The complaint can also be dual-filed with the EEOC at this point.
Negotiation, investigation, and mediation
After your employer responds to the complaint, the CRD will review the answer. In many cases, the CRD will offer dispute resolution services, which provide a way for you and your employer to negotiate a resolution to the complaint. If the complaint cannot be resolved through negotiations, the CRD will initiate an investigation.
A national origin discrimination investigation will determine whether there was a violation of California law.
- If the investigation finds there was a violation, the case will go to the CRD Legal Division.
- If there is no violation, the case will be closed. If the case is closed, you still have the immediate right to take your case to court.
The CRD Legal Division generally requires the parties to go through mediation. Mediation is a form of alternative dispute resolution where a neutral mediator helps the parties come together to find a mutually agreeable solution.
- In a successful mediation, the employer and you will come up with a way to settle the dispute, without leaving it up to the courts to decide the outcome.
- If you cannot settle the dispute through mediation, the CRD could file a lawsuit on behalf of you against the employer.
If the CRD does not pursue the claim, it will close the investigation, and you have the immediate right to file a lawsuit against your employer.
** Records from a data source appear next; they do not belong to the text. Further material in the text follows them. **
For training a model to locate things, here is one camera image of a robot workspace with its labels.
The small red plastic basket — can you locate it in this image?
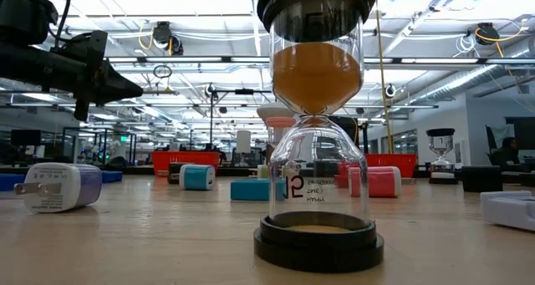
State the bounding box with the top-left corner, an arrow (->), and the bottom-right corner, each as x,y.
150,150 -> 222,178
365,153 -> 418,180

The person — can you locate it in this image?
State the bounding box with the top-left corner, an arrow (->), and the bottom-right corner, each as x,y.
491,136 -> 522,167

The black monitor screen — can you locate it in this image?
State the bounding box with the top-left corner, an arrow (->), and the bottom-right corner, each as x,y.
504,116 -> 535,151
10,129 -> 42,147

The black wall charger cube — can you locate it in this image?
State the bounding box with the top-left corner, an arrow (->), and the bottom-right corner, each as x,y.
461,165 -> 504,193

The white cylindrical background lamp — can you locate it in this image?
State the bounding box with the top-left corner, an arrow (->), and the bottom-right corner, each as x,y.
236,130 -> 252,155

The black capped white sand hourglass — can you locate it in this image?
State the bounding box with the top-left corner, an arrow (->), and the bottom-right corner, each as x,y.
425,128 -> 460,186

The black camera stand pole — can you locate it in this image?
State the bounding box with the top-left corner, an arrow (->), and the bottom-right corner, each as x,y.
207,88 -> 273,152

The pink white wall charger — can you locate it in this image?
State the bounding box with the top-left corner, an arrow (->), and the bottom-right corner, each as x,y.
348,165 -> 403,199

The black silver wall charger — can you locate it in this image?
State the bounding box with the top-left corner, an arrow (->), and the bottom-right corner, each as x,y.
166,162 -> 185,186

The large orange sand hourglass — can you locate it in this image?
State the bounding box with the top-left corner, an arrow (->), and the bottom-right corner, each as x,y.
252,0 -> 385,274

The white small digital clock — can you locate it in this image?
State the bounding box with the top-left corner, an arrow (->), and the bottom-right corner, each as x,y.
479,190 -> 535,232

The yellow hanging cable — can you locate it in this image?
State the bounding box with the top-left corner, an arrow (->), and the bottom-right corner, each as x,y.
373,0 -> 395,155

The teal white wall charger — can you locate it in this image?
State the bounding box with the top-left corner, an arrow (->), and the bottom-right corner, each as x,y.
178,163 -> 217,191

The black aluminium table frame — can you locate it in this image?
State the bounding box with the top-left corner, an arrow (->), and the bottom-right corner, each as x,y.
0,163 -> 535,185

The teal rectangular eraser block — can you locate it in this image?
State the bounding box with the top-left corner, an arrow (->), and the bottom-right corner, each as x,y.
230,178 -> 288,202

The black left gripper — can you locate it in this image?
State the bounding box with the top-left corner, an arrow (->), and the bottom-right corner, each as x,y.
37,29 -> 144,122

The purple white wall charger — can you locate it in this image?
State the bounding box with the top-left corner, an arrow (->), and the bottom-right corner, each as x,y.
13,162 -> 104,214

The blue rectangular eraser block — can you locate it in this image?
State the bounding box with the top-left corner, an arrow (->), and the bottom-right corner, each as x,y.
101,170 -> 124,184
0,173 -> 27,192
Under California law, it is a civil right to have the opportunity to seek and hold employment without discrimination based on national origin. If you are discriminated against because of your ancestry or national origin, you can file a lawsuit against your employers for unlawful discrimination.11
You generally have to file a complaint with the CRD or EEOC before you can file a lawsuit in civil court. This requires obtaining a “right to sue” notice before your case can be taken to court.
“Right to sue” notice
You can request an immediate right to sue notice, without having to go through a complete CRD or EEOC investigation. However, if you receive a Right-to-Sue notice, your complaint will not be investigated by CRD. Alternatively, you may also wait until the CRD dismisses your case or finds no violation before taking your case to court.12
According to the CRD, proceeding directly to court without an investigation by the CRD is only advisable if you have an attorney. Your attorney can obtain a right to sue notice and file your case in California Superior Court
- in the county where the discrimination occurred, or
- other relevant county.13
Litigation and settlement
The complaint will be served upon
- your employer and
- anyone else named in the lawsuit as defendants.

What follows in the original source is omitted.